The rancher didn't discuss memes.  He did discuss the fact that, "bartering works good," so I'm saying he's legit.

But anyway, most people here know that gold and silver isn't going to save your life, it's going to save your wealth.  If you went hardcore on some gold and silver without buying any food or a simple water filter, well, I'll look after your gold and silver when you're dead.

Thu, 04/14/2011 - 18:23 | 1170615 Spirit Of Truth
Spirit Of Truth's picture

I don't see where precious metals will save your wealth.  You can't eat them or fuel your car with them.  What needs to be kept in mind is that markets are all about beliefs and expectations.  The irrational bubble in beliefs and expectations, while fed by the Fed's fiat spigot, is the ultimate source of improper valuations.  But regardless of how much money Helicopter Ben is willing to print, the bottom line is that there has to be willing users of the money/credit.  The whole issue here is how mass perceptions are shaped by historical developments....or more so how historical developments are shaped by mass perceptions:

http://thespiritoftruth.blogspot.com/2011/03/reversals-from-thousand-mar...

Thu, 04/14/2011 - 18:54 | 1170700 tawdzilla
tawdzilla's picture

"I don't see where precious metals will save your wealth.  You can't eat them or fuel your car with them."

You can't eat dollars either, but you can use them to buy things (for now.)  As long as gold is perceived as valuable, the discussion of it being edible is not relevant.  Gold is rare, that is why its valuable.  Eggs are not rare, that's why they are not valuable.  Right now, dollars are still rare (although, becoming less rare), that is why they are still valuable.  Once dollars become not rare, they will become not valuable.  When will gold ever become not rare?  Never.  It's price may fluctuate, but it's never worth zero, because it's rare.      

Fri, 04/15/2011 - 03:35 | 1171605 Lord Koos
Lord Koos's picture

You guys seem to think that collapse means back to the stone age.  When the USSR collapsed, gold was still money.

Thu, 04/14/2011 - 18:33 | 1170643 akak
akak's picture

I don't see where precious metals will save your wealth.  

Then I guess you have never studied any history.

 

You can't eat them or fuel your car with them. 

For that specious and vacuous, intellectually insulting comment, yes, I did junk you.

 

Thu, 04/14/2011 - 12:59 | 1169241 falak pema
falak pema's picture

Apart from selling main street down the river...what else do the Oligarchs have on their agenda?

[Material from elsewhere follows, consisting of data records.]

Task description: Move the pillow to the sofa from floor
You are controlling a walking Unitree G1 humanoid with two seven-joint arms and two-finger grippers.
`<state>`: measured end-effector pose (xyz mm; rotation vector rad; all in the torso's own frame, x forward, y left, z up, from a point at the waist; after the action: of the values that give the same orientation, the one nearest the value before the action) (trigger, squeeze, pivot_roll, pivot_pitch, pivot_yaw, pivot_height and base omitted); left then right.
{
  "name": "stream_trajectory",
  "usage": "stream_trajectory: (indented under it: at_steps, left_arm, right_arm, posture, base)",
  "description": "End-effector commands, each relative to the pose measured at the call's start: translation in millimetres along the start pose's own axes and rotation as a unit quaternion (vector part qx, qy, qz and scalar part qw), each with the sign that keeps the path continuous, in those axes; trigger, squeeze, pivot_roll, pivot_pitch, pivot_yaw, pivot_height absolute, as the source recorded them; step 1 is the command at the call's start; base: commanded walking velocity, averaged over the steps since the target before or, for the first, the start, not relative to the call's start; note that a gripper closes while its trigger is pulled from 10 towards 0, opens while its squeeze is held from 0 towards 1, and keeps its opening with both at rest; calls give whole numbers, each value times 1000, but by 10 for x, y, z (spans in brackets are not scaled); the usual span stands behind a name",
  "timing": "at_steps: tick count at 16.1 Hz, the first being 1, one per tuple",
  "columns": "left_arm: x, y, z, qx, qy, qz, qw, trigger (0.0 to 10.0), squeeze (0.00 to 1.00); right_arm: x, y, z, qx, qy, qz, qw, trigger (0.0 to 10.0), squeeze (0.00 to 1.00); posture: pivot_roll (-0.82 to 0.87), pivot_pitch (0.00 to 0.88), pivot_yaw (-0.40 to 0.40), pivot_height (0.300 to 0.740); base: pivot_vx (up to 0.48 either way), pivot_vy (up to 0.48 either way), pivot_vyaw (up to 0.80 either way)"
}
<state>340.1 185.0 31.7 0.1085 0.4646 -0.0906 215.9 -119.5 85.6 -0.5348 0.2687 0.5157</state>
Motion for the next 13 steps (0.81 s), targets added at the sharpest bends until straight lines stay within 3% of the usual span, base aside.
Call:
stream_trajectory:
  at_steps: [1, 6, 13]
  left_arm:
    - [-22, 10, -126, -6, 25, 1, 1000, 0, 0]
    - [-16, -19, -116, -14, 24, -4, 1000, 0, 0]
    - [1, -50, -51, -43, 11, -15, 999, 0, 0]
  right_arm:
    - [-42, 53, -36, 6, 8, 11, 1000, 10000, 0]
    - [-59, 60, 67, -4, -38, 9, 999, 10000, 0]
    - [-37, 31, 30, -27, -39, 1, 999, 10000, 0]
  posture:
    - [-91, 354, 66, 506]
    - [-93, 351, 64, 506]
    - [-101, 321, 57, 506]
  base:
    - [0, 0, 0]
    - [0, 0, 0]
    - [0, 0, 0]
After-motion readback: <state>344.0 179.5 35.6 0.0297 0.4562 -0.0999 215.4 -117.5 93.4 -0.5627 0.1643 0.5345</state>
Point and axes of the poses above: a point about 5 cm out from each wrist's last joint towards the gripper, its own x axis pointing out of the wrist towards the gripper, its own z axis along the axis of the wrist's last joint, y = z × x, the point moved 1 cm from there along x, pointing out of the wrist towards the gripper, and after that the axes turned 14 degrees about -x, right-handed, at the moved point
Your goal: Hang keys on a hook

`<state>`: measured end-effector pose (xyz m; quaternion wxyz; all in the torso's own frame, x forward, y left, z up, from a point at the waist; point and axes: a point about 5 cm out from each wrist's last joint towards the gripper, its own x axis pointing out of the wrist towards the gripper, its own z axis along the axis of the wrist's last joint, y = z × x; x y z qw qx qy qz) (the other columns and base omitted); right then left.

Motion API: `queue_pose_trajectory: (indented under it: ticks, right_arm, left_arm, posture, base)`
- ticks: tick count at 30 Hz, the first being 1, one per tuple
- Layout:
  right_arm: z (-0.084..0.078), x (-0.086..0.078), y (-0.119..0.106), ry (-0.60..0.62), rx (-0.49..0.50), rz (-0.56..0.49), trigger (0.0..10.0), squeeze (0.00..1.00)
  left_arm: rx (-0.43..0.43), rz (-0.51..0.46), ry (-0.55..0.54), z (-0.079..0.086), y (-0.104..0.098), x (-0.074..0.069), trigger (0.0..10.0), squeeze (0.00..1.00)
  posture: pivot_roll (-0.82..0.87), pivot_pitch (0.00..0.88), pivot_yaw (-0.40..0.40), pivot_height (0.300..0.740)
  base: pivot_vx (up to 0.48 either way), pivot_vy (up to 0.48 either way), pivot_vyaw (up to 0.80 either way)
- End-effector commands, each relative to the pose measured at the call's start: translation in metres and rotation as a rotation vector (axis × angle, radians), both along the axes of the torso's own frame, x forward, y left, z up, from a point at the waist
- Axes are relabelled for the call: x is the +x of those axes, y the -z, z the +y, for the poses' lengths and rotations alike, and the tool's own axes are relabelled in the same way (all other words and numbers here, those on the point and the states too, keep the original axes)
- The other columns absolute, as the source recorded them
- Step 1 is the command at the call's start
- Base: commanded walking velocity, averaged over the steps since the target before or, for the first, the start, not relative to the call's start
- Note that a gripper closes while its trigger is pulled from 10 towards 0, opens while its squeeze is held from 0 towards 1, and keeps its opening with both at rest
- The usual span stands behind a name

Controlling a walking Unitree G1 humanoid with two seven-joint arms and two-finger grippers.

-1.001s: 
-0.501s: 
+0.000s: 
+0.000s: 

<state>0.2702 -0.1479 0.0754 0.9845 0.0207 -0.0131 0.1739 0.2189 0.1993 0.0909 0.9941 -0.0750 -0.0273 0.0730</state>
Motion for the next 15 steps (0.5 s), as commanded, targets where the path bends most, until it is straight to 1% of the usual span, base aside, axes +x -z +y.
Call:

Emigrating to southern hemisphere to flee the Fukushima fall-out? Raising beef in Terra del Fuego? Buying the Amazon from the Indians? If WS plunges they are out of the capitalist loop. The people will then have to reinvent a new capitalism...based on real money and real value in the real world. A new paradigm where oil and travel will be conserved to maximum and local will prime over global...with a  vengeance.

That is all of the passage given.